El último fue en julio de este año, cuando abrieron la licitación exclusiva para la compra de 594 buses eléctricos para el SITP, que cubrirían las rutas de los operadores en liquidación (Coobús, Egobús y Tranzit). Sin embargo, la declararon desierta en septiembre, porque nadie se presentó. Esto llevó al Distrito a hacer una selección abreviada, a la que se presentaron cuatro oferentes y terminó con la compra del 63 % de lo esperado.

Alternativa esquiva

Como se estructuran las licitaciones, la desconfianza del sector financiero, la falta de oferentes y los pocos incentivos para su masificación son algunas razones que explican por qué Bogotá sigue sin incursionar en este modelo, como ya lo hicieron ciudades de la región como Santiago de Chile y México. Al menos, es lo que consideran expertos en movilidad y personas relacionadas con el transporte eléctrico, que coinciden en que a la ciudad le ha faltado voluntad.

Edder Velandia, experto en movilidad eléctrica y profesor de la U. de La Salle, explica que, en principio, los buses eléctricos están en desventaja con los que operan a gas. “Se pone el gas como equivalente, con los mismos incentivos tributarios, aranceles y de renta. Quedan los eléctricos en desventaja, porque es una tecnología costosa, aun cuando los beneficios a largo plazo son mayores. El gas lleva más de veinte años de transición y se sigue incentivando en un país donde ya casi no hay gas”, resume.

Para Juan Pablo Nova, abogado que acompañó a la única empresa que participó en la licitación para renovar la flota de TM, los tropiezos radican en el miedo de los competidores tradicionales. “En transporte público existe un monopolio que se opone desde lo legal y lo financiero. Además, no hay una decisión política seria de vincularla. El esfuerzo lo debe hacer no solo el operador, sino la ciudad, con lo más complejo: la infraestructura”.

Sin embargo, toca un punto más profundo: la falta de confianza del sector financiero y asegurador en el sistema de transporte de Bogotá, que, de hecho, está muy comprometido con los bancos. “Hay desconocimiento de la tecnología y eso implica que el mercado asegurador tenga temores al considerar varios riesgos para instalar la infraestructura”, agrega.

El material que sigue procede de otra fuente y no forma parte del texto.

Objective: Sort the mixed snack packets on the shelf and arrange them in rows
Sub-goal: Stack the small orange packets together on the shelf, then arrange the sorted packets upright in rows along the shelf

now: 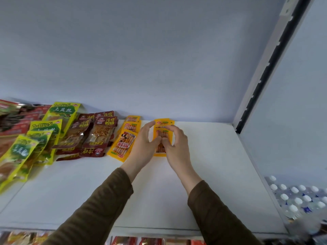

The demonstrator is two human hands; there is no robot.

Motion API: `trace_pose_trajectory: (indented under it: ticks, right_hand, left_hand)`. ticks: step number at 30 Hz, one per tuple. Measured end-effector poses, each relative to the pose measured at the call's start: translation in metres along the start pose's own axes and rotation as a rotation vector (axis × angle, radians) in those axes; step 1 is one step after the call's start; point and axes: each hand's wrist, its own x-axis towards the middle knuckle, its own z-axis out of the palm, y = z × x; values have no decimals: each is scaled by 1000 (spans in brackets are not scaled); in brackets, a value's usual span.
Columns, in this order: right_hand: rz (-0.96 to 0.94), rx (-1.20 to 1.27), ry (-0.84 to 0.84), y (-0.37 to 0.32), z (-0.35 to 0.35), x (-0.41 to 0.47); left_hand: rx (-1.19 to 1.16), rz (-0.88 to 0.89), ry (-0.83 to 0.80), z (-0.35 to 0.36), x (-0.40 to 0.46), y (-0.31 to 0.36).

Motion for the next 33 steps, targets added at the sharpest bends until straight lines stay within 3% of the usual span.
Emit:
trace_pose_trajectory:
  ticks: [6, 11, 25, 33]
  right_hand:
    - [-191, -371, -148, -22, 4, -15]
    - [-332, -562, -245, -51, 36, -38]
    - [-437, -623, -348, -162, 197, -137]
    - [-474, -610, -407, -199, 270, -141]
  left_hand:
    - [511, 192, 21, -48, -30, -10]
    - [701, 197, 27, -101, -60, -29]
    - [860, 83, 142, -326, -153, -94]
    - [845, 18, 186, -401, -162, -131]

Darío Hidalgo, experto en movilidad, agrega otro punto: “Ha existido falta de garantías para establecer seguros, por las dificultades que han tenido el SITP y otros sistemas similares en Colombia. Todos tienen problemas financieros y existe resistencia en el mercado bancario y asegurador, dificultad que incluso enfrentó Cali, donde inicialmente también se declaró desierta la licitación inicial”.

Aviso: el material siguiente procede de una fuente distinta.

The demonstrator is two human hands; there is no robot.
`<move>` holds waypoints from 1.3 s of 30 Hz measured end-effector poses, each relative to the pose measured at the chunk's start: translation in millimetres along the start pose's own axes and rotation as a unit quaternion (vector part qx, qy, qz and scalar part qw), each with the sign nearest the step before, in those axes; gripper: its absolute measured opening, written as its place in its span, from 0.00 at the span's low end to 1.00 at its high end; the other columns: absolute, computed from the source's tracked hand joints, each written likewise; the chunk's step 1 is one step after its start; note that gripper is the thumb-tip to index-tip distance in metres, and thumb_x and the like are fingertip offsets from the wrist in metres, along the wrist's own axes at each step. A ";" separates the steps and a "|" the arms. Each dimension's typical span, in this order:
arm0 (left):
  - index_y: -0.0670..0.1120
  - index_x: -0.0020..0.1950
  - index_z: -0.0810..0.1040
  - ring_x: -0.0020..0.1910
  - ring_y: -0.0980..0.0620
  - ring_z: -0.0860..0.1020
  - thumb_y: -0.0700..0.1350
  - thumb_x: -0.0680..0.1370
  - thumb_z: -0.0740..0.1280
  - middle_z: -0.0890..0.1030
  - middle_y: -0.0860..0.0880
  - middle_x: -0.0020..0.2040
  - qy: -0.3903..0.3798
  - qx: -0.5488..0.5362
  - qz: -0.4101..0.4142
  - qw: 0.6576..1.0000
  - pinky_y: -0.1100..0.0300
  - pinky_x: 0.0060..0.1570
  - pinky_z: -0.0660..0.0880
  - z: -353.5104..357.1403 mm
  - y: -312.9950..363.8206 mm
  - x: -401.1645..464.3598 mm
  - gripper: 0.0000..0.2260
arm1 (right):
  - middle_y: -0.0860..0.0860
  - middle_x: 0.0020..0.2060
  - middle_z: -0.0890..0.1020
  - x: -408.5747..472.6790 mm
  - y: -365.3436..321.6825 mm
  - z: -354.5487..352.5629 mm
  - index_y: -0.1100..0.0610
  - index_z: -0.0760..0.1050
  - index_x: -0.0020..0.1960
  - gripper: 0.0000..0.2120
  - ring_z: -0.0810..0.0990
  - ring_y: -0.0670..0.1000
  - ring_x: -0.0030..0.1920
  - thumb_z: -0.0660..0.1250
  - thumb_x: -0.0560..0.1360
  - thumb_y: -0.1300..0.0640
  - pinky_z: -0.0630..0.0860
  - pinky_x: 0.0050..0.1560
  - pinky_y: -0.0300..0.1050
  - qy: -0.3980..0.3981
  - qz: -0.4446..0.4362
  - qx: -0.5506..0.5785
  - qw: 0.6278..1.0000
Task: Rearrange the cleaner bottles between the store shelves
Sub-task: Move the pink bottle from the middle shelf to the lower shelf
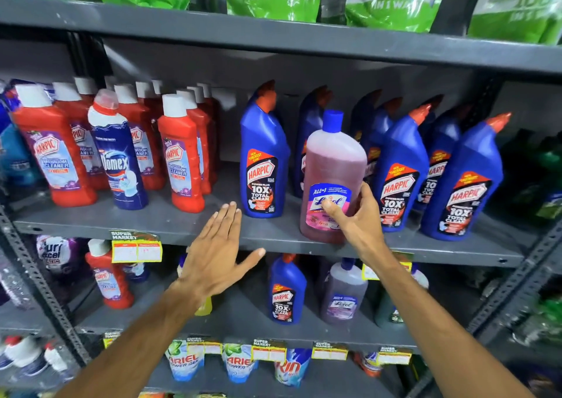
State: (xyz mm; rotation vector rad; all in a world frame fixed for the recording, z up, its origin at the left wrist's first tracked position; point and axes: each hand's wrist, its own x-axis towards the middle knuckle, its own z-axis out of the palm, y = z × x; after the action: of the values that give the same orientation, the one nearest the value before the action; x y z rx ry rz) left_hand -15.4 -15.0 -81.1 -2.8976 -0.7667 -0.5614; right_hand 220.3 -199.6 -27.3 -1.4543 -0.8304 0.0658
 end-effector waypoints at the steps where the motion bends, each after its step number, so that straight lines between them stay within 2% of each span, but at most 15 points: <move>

Al respecto, Velandia concluye que “si un banco hoy tiene dudas para financiar la compra de buses diésel, imagínese para buses eléctricos, que son el doble de caros. Aunque el operador se excuse en que es una inversión a largo plazo, a los bancos no les importa el cambio climático, la comodidad ni la innovación. Solo ven los números”.

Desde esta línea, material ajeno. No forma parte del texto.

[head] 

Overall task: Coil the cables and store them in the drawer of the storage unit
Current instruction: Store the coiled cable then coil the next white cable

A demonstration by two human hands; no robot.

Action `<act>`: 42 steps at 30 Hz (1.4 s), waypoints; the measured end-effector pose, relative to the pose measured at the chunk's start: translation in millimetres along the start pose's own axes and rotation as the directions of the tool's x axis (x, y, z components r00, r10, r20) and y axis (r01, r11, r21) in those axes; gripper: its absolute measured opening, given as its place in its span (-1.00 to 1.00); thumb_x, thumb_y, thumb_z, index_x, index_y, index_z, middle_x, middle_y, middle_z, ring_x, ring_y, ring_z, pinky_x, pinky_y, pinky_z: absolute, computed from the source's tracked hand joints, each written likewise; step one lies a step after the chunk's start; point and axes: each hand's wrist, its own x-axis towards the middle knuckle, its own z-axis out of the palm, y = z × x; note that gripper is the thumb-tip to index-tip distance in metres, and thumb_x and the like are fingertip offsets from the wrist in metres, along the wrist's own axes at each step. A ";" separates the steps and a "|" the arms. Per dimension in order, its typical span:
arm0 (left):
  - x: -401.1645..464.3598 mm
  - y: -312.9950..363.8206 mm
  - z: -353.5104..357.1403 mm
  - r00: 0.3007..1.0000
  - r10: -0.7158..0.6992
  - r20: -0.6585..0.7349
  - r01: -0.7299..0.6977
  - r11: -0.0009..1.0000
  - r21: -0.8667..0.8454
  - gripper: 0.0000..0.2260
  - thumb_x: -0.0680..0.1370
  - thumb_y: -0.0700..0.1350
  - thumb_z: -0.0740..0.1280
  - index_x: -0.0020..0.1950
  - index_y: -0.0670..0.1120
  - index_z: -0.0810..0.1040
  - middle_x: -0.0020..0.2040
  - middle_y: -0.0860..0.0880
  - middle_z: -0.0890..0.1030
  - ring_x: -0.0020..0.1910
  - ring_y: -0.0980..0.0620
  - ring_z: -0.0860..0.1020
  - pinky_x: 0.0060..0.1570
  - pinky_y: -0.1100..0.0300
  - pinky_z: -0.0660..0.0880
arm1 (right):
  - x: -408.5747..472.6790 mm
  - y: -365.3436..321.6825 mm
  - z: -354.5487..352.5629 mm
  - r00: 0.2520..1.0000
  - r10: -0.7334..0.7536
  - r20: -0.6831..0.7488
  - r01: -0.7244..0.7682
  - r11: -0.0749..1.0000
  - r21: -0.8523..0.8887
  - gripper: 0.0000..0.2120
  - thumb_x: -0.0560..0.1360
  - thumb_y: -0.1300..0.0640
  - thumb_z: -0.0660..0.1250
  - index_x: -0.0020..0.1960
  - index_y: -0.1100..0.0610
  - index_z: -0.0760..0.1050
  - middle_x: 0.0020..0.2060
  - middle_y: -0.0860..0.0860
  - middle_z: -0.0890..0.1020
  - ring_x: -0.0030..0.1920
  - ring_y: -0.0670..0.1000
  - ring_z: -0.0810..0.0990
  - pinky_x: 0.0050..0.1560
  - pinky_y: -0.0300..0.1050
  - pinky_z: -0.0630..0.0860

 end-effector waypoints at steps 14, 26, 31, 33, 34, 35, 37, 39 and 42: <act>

La historia reciente indica que en Bogotá sí se han hecho intentos por la movilidad eléctrica, pero los resultados muestran que no fueron suficientes o no contaron con toda la voluntad. A la administración Peñalosa se le acabó el tiempo y perdió la oportunidad de trazar una mejor senda. Ahora la tarea le queda a la administración entrante, que planteó promesas ambiciosas en este aspecto. El camino no será fácil y todo dependerá de las estrategias que usen para tratar de concretar el ascenso tecnológico que requiere el transporte público de la ciudad.